Edit

Codebase Overviewa

The Coda Protocol is written in OCaml, a statically typed, functional programming langauge.

For OCaml beginners, it may help to skim through Real World OCaml for a good introduction to the language, and some deep dives into specific topics if you're interested. Assuming basic familiarity with OCaml, here's some more info on how it is used in the Coda Protocol.

Code Structurea

See the Repository Structure page.

Compilationa

The OCaml compiler can target bytecode and native compilation. Our code statically links with some libraries so it can't compile to bytecode. Also our code doesn't play well with the REPL. Dune is our build system. Dune has a concept of folders representing modules in addition to each file representing a module. If the folder has a file with the same name, it's essentially equivalent to index.js in Node.

We also have interface files in OCaml -- they have the extension .mli which just contain type signatures and structures for a module. The corresponding implementation must have the same file name, but with the .ml extension. Only the things defined in the interface will be available from other modules. If an interface file does not exist for a module, everything is exposed by default. Note: Reason follows the same rules with the .rei and .re extensions.

For the linking step, dune uses ldd under the hood. You can also use things like -O3 for optimization. For debugging, you can use gdb which isn't fully supported by OCaml but it works. The upcoming release of OCaml (4.08) will be compatible with gdb.

Documentationa

One difficult issue with learning OCaml is locating and reading documentation for libraries. One library in particular is the Core library, which has the following structure:

          Base
           |
        Core_kernel -> Async_kernel
           |               |
Unix  <-  Core  ->       Async

There are actually multiple sources for Core documentation. To find the correct documentation, first go the GitHub then use that to locate the correct documentation. If you can't find the module you're looking for go to Core_kernel and if that fails then look for Base also note that find will not work if the sections are not expanded.

Instead of using the HTML documentation, a better way is to use editor integration using a tool like merlin which provides type hints. One downside though is that Merlin will only work if your code compiles. It also gives us code navigation like go to definition.

OPAM, which is the package manager for OCaml. usually ships documentation with libraries. This can be accessed through merlin.

Extensionsa

OCaml has a notion of compiler plugins, known as a ppx. This is just a hook that allows compile time code generation.

An example of an extension on a type signature is as follows

type t =
  | A
  | B [@ to_yojson f]

[@@ deriving yojson]

In the above example, the single @ scopes an extension to a single expression, and the @@ denotes the extension will be expanded in the scope of the calling context.

For an extension on a structure or a value, you use the following syntax.
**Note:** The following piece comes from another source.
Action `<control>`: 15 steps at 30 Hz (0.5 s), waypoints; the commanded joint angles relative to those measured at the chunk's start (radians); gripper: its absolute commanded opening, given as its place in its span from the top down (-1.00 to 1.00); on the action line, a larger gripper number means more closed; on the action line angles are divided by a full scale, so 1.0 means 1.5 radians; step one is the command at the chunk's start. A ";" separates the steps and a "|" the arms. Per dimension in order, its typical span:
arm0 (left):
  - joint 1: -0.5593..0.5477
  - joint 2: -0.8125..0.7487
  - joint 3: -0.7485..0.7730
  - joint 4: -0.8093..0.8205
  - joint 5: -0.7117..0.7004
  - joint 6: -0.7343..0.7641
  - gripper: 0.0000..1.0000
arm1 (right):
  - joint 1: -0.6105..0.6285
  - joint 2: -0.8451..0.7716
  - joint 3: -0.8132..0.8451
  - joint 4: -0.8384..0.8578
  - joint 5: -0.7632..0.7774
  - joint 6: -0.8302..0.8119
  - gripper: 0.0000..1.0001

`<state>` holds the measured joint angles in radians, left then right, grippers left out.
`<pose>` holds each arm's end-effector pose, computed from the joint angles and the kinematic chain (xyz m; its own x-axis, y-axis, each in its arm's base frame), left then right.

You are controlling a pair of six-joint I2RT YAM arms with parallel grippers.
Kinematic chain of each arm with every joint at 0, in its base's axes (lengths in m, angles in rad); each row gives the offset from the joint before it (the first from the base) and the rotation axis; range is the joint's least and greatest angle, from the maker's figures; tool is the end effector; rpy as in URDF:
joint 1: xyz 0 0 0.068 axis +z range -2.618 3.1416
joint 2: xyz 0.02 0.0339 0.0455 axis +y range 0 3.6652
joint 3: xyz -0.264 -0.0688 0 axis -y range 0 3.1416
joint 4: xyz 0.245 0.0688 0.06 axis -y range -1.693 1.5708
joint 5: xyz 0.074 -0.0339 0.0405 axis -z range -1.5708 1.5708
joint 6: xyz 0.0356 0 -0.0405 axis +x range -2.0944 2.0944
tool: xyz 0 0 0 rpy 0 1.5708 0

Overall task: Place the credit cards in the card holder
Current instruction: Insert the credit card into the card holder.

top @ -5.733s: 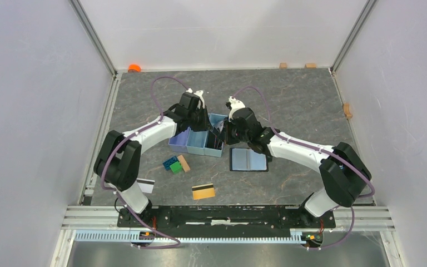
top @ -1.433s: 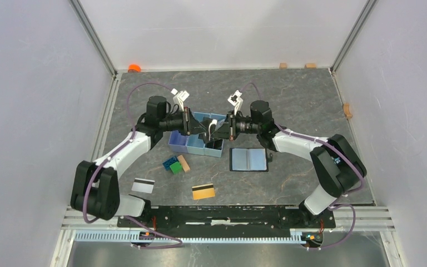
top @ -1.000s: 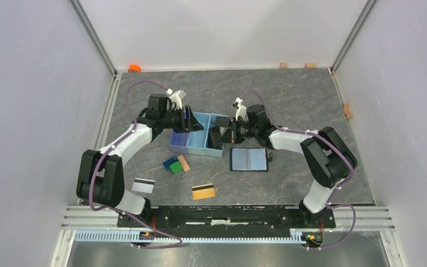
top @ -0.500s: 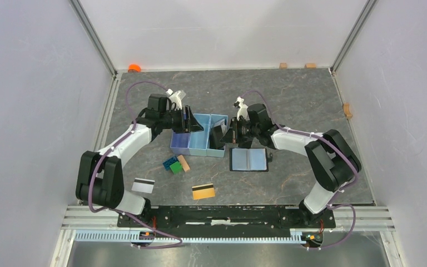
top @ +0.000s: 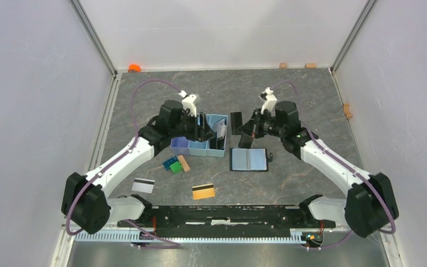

% returns a value/expression.

%% injects a statement

let x = [% ...]
[%% ...]
let y =
  let%... z = ... in
  match%... ... with
  | ...
  | ... in

[%% if x]
  let x = y
[%% else]
  let x = z
[%% endif]

TL;DR Anytime you see [@ ...] [@@ ...] [% ...] [%% ...] it's a language extension.

Monadsa

Functional design patterns that allows you to write computation in a very generic way, that removes the need for boilerplate code. Monads allow us to abstract up to a higher level of computation, while taking care of all the glue for us. In other words, monads are programmable semicolons.

For example consider the following imperative example:

function example(x) {
  if ( x == null ) return null;
  x = x + 1;
  if ( !isEven(x) ) return null;
  return x;
}

This can expressed similarly in functional programming using a monad, using option:

type a' option =
  | None
  | Some of 'a

let return x = Some x

(* Bind infix operation, applies f to m *)
let (>>=) m f =
  match m with
  | Some x -> f x
  | None   -> None

(**
  Map infix operation
  Essentially the same as bind, but the inner function unwraps the value.
 **)
let (>>|) m f = m >>= (fun x -> return (f x))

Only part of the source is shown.